What you need to do: From the first line through the one containing "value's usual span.", restate the listing word for word, and give no other lines.

Collected material:
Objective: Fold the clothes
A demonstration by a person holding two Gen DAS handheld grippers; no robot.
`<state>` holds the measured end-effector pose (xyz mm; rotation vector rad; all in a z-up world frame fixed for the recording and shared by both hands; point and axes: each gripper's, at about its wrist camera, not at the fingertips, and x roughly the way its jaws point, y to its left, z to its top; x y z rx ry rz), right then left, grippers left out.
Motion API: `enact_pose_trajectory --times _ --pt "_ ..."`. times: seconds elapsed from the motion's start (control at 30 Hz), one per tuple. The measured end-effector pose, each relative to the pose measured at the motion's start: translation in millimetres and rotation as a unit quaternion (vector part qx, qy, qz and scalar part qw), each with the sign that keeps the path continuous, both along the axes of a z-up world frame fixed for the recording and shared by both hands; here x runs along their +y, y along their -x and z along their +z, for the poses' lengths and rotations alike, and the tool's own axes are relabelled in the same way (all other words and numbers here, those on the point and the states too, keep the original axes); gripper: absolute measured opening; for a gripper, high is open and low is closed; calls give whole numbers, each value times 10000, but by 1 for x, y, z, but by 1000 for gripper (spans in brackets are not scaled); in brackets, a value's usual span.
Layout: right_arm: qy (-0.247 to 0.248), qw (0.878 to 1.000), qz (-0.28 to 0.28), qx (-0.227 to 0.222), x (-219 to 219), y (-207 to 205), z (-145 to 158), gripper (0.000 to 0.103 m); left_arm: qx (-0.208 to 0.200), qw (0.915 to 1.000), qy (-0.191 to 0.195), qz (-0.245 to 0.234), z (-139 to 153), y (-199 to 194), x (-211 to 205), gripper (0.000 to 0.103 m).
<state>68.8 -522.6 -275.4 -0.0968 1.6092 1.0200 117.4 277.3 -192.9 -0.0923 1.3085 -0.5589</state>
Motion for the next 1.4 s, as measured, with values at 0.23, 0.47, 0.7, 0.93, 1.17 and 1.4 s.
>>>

Response below:
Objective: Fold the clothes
A demonstration by a person holding two Gen DAS handheld grippers; no robot.
`<state>` holds the measured end-effector pose (xyz mm; rotation vector rad; all in a z-up world frame fixed for the recording and shared by both hands; point and axes: each gripper's, at about its wrist camera, not at the fingertips, and x roughly the way its jaws point, y to its left, z to its top; x y z rx ry rz), right then left, grippers left out.
Motion API: `enact_pose_trajectory --times _ --pt "_ ..."`. times: seconds elapsed from the motion's start (control at 30 Hz), one per tuple. The measured end-effector pose, each relative to the pose measured at the motion's start: translation in millimetres and rotation as a unit quaternion (vector part qx, qy, qz and scalar part qw), each with the sign that keeps the path continuous, both along the axes of a z-up world frame fixed for the recording and shared by both hands; here x runs along their +y, y along their -x and z along their +z, for the poses' lengths and rotations alike, and the tool's own axes are relabelled in the same way (all other words and numbers here, those on the point and the states too, keep the original axes); gripper: absolute measured opening; for a gripper, high is open and low is closed; calls give whole numbers, each value times 10000, but by 1 for x, y, z, but by 1000 for gripper (spans in brackets are not scaled); in brackets, a value's usual span.

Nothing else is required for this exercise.